Apple TV+’s Murder Mystery Spoof The Afterparty Is Not Dead Yet in Season 2
Photo Courtesy of Apple TV+
It is a truth universally acknowledged that a project attempting to be both a tantalizing example of a genre and a meta takedown of it must know how to embrace and enhance the stories it idolizes.
The first season of creator Christopher Miller’s Apple TV+ comedy The Afterparty was a send-up of the murder mystery trope. But it was also a conversation on fame, and if we can ever truly outrun the versions of us that we were in our formative years. The “trapped in the past” theme was so literal that it focused on Sam Richardson’s Aniq, a puzzle enthusiast and escape room designer who was stuck in a house with a bunch of people he knew from high school because he was the main suspect in the murder of their now uber-famous friend Xavier (Dave Franco). Leaning into the idea that everyone’s a hero in their own story, each episode was told in the style of a different movie theme—action for aging jock Brett (Ike Barinholtz); a musical for wannabe superstar Yasper (Ben Schwartz)—as Tiffany Haddish’s Detective Danner and others interrogated witnesses, stopped evidence tampering, and tried to solve the case.
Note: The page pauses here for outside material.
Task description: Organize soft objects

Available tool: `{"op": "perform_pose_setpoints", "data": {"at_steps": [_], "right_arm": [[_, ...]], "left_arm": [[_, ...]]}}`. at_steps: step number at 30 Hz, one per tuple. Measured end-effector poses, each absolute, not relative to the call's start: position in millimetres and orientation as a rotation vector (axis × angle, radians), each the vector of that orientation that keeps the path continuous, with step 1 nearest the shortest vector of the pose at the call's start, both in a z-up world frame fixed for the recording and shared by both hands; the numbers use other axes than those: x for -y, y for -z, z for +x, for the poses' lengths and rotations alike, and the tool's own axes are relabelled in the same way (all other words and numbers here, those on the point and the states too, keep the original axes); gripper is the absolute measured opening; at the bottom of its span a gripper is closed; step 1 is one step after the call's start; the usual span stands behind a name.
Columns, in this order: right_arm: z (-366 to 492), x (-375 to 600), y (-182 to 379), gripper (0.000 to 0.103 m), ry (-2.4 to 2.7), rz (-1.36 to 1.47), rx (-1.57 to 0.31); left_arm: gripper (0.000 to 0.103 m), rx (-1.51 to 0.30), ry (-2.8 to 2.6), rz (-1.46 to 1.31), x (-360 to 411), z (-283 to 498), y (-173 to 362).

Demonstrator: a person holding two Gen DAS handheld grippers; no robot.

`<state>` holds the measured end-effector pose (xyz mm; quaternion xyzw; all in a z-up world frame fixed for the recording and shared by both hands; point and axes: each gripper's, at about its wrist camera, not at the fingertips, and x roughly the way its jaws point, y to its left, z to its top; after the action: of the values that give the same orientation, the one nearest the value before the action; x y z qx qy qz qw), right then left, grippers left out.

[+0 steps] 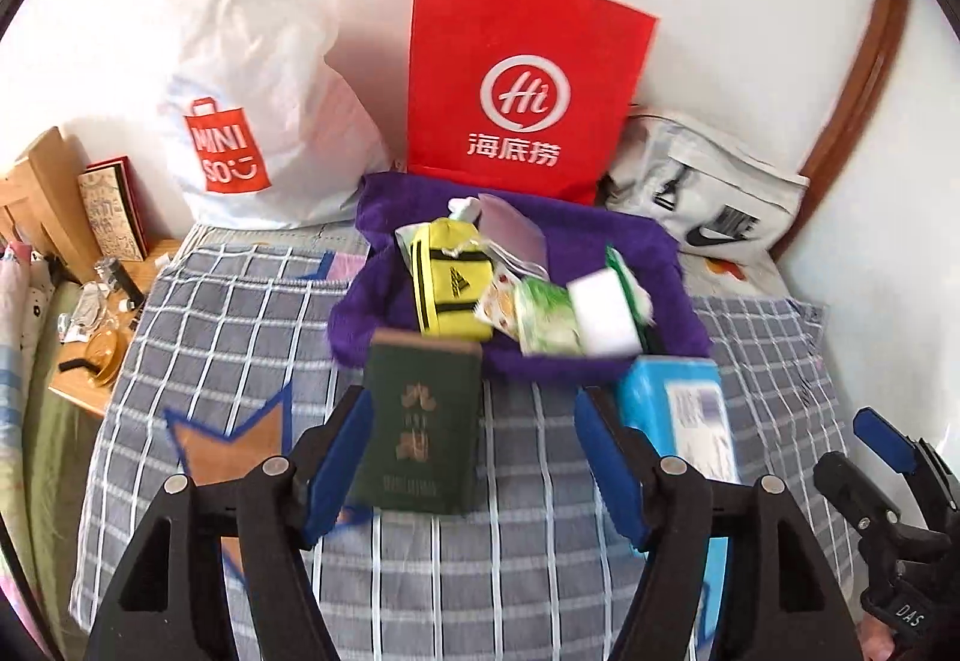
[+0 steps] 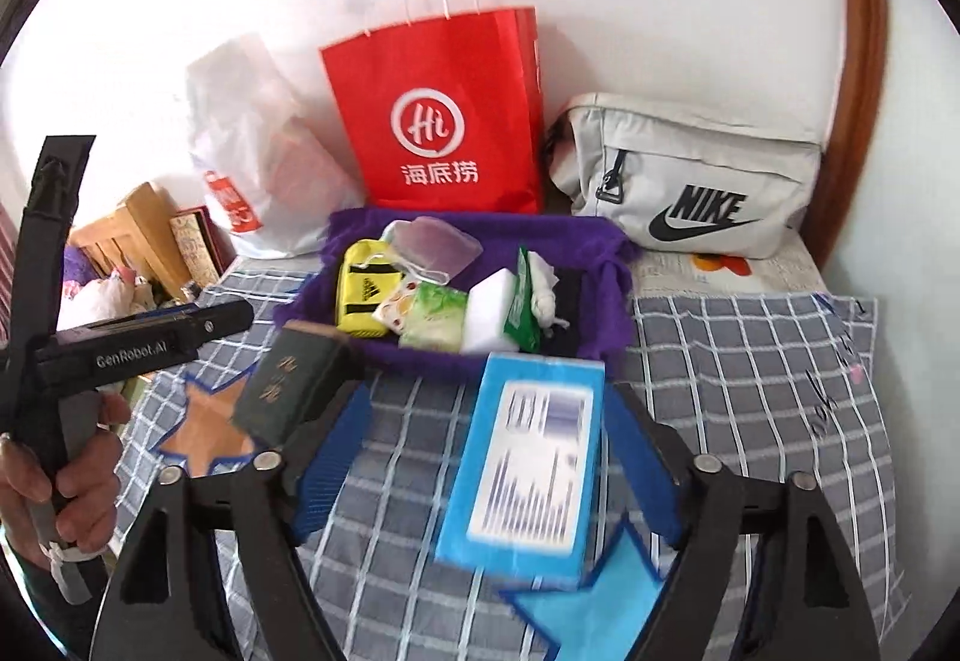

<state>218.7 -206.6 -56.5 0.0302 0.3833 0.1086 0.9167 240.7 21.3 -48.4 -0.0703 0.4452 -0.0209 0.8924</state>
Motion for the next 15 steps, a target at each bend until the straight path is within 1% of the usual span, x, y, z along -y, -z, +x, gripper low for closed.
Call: {"op": "perform_pose_setpoints", "data": {"at_steps": [1, 4, 6, 8, 12, 13, 15], "right_arm": [[208, 207, 55, 0.086, -0.224, 0.064, -0.785], [178, 210, 54, 0.091, -0.217, 0.063, -0.783], [159, 213, 55, 0.091, -0.205, 0.07, -0.786], [143, 216, 55, 0.094, -0.199, 0.079, -0.786], [114, 219, 54, 0.097, -0.179, 0.083, -0.782], [107, 219, 53, 0.097, -0.183, 0.083, -0.778], [94, 219, 51, 0.097, -0.18, 0.078, -0.768]], "left_arm": [[0.068, -0.911, 0.045, -0.146, -22, 231, 44], [0.077, -0.864, 0.032, -0.139, -20, 197, 33], [0.079, -0.841, 0.031, -0.132, -17, 175, 27], [0.087, -0.832, 0.046, -0.126, -14, 157, 24], [0.091, -0.808, 0.032, -0.091, -3, 124, 19], [0.094, -0.805, 0.028, -0.082, -1, 119, 18], [0.094, -0.801, 0.035, -0.061, 4, 105, 14]]}}
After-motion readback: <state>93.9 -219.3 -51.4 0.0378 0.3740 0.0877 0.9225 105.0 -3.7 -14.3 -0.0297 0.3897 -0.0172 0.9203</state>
With an all-star cast of very funny people who convincingly played characters without looking like they were in on the joke, it was a great watch with a satisfying (if predictable) ending.
The problem with the second season of The Afterparty is that (at least after viewing nine of the 10 episodes, as all but the finale were made available to the press), it’s hard to tell what it’s trying to say besides “Hey! Here are some more movie and TV genres we can get talented people to parody!” Things aren’t so stiff that rigor mortis has set in; it just seems to lack the cohesiveness and bite of the first season.
The season opens with Aniq, now with his name cleared and in a relationship with his long-time crush Zoë (Zoë Chao), ready to put last season’s bloody incident behind him. The couple is excited to spend the weekend at a fancy estate and celebrate the wedding of Zoë’s sister Grace (Poppy Liu) to the old-moneyed and standoffish Edgar (Zach Woods). Aniq is also hoping that he can use the time to get in good with Zoë’s parents, Vivian (Vivian Wu) and Feng (Ken Jeong). Instead, the disastrous weekend that already included rude hosts, lost relatives, damaged property, and unwanted guests reaches a climax when Edgar’s found dead in his bed the next morning, and Grace becomes the most likely suspect.
Before the local authorities are brought in, Aniq and Zoë call in their go-to sleuth—Haddish’s Danner, who has since left the force and is writing a tell-all about Xavier’s murder—to find the real killer.